▸ **Information supplied**

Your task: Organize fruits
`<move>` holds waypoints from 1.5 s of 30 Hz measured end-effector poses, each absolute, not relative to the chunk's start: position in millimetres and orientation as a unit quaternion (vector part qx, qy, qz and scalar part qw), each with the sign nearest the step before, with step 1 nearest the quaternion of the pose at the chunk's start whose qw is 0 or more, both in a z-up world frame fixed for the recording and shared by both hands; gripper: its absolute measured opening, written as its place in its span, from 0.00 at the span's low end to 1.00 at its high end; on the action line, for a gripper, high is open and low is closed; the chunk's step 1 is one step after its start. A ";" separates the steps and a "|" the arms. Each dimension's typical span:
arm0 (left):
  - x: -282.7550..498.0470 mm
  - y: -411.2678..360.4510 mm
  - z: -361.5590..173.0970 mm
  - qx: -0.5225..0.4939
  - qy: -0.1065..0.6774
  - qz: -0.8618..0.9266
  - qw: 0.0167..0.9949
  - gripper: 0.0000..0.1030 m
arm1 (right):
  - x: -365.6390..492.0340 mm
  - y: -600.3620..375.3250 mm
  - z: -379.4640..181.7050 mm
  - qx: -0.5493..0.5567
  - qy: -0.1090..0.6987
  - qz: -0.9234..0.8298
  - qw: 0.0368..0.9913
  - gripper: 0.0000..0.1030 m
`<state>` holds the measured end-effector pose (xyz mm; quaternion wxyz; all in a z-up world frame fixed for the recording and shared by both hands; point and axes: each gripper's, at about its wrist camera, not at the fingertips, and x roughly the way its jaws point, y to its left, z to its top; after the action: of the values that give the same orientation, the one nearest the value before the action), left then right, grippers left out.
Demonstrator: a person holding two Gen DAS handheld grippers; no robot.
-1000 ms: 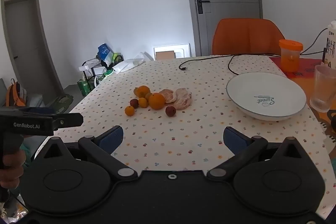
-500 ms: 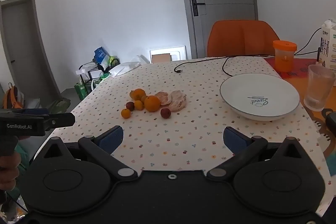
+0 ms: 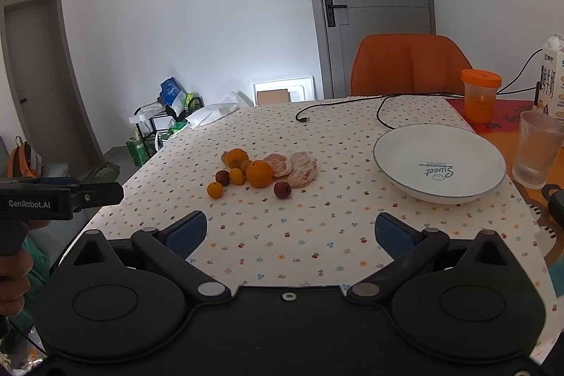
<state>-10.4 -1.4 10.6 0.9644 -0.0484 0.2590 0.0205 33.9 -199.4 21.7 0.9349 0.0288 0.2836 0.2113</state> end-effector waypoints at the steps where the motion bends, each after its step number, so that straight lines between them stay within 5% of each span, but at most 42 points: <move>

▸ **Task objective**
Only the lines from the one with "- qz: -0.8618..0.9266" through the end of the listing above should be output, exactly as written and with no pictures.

▸ **Result of this exercise**
  - qz: -0.8618..0.9266
  - qw: 0.0167..0.9949
  - gripper: 0.0000..0.1030 m
arm1 (right):
  - x: -365.6390..492.0340 mm
  - y: -600.3620..375.3250 mm
  - z: -379.4640..181.7050 mm
  - qx: -0.5493..0.5567
  - qy: -0.1090..0.6987
  - qz: -0.9234..0.8298
  - qw: 0.0368..0.9913
  - gripper: 0.0000..0.1030 m
`<state>` holds the measured end-effector pose (xyz mm; quaternion wxyz; all in a z-up world frame fixed for the recording and shared by both hands; point and axes: each gripper's, at about its wrist camera, not at the fingertips, and x roughly the way its jaws point, y to its left, z to its top; after the action: of the values that give the same orientation, the one nearest the value before the action), left then right, grippers left out.
Demonstrator: a person holding two Gen DAS handheld grippers; no robot.
-1000 ms: 
-500 ms: 
+0 ms: 
<state>-10.4 -1.4 10.6 0.9644 -0.0484 0.2590 0.0205 33.9 -199.4 21.7 0.9349 0.0288 0.2836 0.2113</state> end-effector waypoints at the steps where the motion bends, each after its step number, so that straight lines between them stay within 5% of each span, but at most 42 points: <move>

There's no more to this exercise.